**Work item**
Retype the whole listing, character for character.

**Recorded information**
========================================

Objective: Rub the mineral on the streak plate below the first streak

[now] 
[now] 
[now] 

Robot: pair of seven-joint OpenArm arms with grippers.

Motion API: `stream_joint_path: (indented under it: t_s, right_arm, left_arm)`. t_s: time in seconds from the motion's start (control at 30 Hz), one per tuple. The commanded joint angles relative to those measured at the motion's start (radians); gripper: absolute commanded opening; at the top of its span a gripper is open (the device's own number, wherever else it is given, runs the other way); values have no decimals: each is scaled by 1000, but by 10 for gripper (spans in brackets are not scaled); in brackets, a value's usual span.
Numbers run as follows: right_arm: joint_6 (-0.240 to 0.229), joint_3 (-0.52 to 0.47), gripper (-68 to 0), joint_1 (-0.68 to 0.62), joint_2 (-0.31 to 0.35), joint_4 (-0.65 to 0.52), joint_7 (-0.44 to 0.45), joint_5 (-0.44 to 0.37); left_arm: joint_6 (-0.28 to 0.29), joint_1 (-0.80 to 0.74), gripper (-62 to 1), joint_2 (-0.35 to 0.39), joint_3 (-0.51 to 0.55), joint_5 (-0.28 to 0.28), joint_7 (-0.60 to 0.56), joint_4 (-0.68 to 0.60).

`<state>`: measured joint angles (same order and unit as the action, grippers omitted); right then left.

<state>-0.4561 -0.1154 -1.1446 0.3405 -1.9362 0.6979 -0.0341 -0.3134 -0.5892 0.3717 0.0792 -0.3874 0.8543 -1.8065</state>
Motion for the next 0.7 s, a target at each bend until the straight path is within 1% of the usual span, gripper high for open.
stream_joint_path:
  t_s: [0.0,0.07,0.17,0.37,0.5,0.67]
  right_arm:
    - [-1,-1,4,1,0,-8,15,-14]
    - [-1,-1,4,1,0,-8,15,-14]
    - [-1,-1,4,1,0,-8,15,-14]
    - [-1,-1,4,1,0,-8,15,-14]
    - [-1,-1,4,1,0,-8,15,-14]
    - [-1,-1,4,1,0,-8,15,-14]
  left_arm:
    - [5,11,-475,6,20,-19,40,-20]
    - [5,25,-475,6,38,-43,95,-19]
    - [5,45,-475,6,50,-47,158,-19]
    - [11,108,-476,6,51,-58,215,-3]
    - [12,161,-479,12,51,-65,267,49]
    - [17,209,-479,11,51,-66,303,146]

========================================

**Solution for this problem**
Objective: Rub the mineral on the streak plate below the first streak

[now] 
[now] 
[now] 

Robot: pair of seven-joint OpenArm arms with grippers.

Motion API: `stream_joint_path: (indented under it: t_s, right_arm, left_arm)`. t_s: time in seconds from the motion's start (control at 30 Hz), one per tuple. The commanded joint angles relative to those measured at the motion's start (radians); gripper: absolute commanded opening; at the top of its span a gripper is open (the device's own number, wherever else it is given, runs the other way); values have no decimals: each is scaled by 1000, but by 10 for gripper (spans in brackets are not scaled); in brackets, a value's usual span.
Numbers run as follows: right_arm: joint_6 (-0.240 to 0.229), joint_3 (-0.52 to 0.47), gripper (-68 to 0), joint_1 (-0.68 to 0.62), joint_2 (-0.31 to 0.35), joint_4 (-0.65 to 0.52), joint_7 (-0.44 to 0.45), joint_5 (-0.44 to 0.37); left_arm: joint_6 (-0.28 to 0.29), joint_1 (-0.80 to 0.74), gripper (-62 to 1), joint_2 (-0.35 to 0.39), joint_3 (-0.51 to 0.55), joint_5 (-0.28 to 0.28), joint_7 (-0.60 to 0.56), joint_4 (-0.68 to 0.60).

`<state>`: measured joint angles (same order and unit as the action, grippers omitted); right then left.

<state>-0.4561 -0.1154 -1.1446 0.3405 -1.9362 0.6979 -0.0341 -0.3134 -0.5892 0.3717 0.0792 -0.3874 0.8543 -1.8065</state>
Motion for the next 0.7 s, a target at each bend until the straight path is within 1% of the usual span, gripper high for open.
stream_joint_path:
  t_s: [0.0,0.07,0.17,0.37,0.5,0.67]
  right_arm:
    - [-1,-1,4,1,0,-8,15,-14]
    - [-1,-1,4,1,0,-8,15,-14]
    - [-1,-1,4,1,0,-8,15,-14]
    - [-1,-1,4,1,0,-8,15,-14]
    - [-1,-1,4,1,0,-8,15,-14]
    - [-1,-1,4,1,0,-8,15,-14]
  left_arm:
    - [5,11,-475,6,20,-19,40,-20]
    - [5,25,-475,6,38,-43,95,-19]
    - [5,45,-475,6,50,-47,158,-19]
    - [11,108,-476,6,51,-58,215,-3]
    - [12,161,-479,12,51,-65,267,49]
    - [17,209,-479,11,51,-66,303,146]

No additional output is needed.